● **Exercise**: Once the lines below holding the string "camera" are counted, give that number alone.

● **Supplied data**:
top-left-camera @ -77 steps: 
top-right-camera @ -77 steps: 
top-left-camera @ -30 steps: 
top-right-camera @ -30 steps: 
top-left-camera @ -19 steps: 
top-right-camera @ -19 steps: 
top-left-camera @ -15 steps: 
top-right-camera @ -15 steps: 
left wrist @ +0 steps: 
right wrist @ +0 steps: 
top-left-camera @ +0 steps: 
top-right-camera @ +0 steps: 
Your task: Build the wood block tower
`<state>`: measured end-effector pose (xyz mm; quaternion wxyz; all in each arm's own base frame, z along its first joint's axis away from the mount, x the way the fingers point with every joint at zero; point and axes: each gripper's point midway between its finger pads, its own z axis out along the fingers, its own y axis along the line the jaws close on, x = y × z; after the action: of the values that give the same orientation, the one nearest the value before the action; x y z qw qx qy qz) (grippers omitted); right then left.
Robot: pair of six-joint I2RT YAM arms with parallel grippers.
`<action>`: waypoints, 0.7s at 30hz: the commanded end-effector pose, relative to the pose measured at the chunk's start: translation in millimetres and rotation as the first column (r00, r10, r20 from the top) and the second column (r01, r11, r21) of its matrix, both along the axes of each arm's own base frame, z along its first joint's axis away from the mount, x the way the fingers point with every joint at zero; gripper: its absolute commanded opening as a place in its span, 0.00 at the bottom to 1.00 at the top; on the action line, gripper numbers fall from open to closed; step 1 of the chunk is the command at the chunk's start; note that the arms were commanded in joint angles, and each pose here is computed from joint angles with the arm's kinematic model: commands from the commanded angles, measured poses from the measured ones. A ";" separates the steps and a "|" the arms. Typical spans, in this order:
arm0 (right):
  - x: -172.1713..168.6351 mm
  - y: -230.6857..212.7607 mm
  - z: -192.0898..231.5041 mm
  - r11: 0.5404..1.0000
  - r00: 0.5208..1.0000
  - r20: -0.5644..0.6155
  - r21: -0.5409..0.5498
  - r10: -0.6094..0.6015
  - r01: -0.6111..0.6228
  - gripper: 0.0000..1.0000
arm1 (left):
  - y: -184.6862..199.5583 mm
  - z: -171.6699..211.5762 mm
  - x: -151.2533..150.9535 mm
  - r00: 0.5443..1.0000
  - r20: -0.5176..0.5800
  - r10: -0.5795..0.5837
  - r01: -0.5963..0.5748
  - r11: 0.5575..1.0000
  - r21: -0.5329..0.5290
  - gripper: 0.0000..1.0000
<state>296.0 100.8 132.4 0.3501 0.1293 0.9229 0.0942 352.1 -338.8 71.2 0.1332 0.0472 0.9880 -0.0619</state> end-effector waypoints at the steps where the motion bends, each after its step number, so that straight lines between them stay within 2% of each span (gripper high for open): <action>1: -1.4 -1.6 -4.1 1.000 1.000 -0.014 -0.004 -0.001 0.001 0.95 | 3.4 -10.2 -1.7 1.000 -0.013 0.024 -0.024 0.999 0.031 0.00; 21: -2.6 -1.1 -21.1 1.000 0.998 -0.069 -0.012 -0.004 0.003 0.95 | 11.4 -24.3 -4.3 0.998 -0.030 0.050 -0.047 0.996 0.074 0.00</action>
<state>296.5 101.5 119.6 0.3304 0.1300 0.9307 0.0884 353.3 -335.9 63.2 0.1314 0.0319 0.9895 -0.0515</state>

● **Answer to this task**: 10